• [HOW TO COMPLETE THIS TASK]:
The answer must be an exact copy of the lines from the one holding "Find the right black" through the final line of the entries, and nothing else.

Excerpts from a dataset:

::::::::::

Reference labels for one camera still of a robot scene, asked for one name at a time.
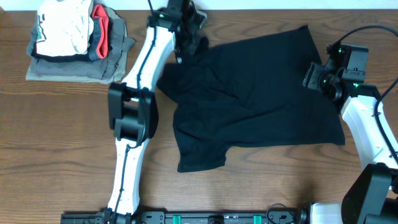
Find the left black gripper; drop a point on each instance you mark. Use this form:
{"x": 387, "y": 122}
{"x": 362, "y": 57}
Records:
{"x": 192, "y": 50}

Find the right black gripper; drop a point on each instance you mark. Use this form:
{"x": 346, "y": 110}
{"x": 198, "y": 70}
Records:
{"x": 312, "y": 75}

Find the black t-shirt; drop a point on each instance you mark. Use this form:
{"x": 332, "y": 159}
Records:
{"x": 247, "y": 94}

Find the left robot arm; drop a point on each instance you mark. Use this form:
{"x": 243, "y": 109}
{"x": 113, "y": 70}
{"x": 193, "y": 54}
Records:
{"x": 132, "y": 108}

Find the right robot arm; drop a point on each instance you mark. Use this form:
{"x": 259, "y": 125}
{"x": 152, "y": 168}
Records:
{"x": 359, "y": 104}

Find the grey folded garment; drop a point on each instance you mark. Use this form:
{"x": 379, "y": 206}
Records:
{"x": 90, "y": 62}

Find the red and black folded garment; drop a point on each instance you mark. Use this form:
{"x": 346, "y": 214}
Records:
{"x": 98, "y": 41}

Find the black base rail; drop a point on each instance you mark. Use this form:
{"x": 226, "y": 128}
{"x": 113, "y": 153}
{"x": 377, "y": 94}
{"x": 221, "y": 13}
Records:
{"x": 273, "y": 216}

::::::::::

• [ANSWER BOX]:
Find the right black gripper; drop a point on each instance you mark. Use this form:
{"x": 346, "y": 110}
{"x": 198, "y": 70}
Records:
{"x": 312, "y": 75}

Find the black t-shirt; drop a point on each instance you mark. Use this form:
{"x": 332, "y": 159}
Records:
{"x": 247, "y": 94}

Find the left robot arm; drop a point on each instance you mark. Use this form:
{"x": 243, "y": 109}
{"x": 113, "y": 70}
{"x": 193, "y": 54}
Records:
{"x": 132, "y": 108}

Find the right robot arm; drop a point on each instance you mark. Use this form:
{"x": 259, "y": 125}
{"x": 152, "y": 168}
Records:
{"x": 359, "y": 104}

Find the grey folded garment; drop a point on each instance you mark. Use this form:
{"x": 379, "y": 206}
Records:
{"x": 90, "y": 62}

Find the red and black folded garment; drop a point on each instance you mark. Use this form:
{"x": 346, "y": 214}
Records:
{"x": 98, "y": 41}

Find the black base rail; drop a point on each instance you mark. Use this form:
{"x": 226, "y": 128}
{"x": 113, "y": 153}
{"x": 377, "y": 94}
{"x": 221, "y": 13}
Records:
{"x": 273, "y": 216}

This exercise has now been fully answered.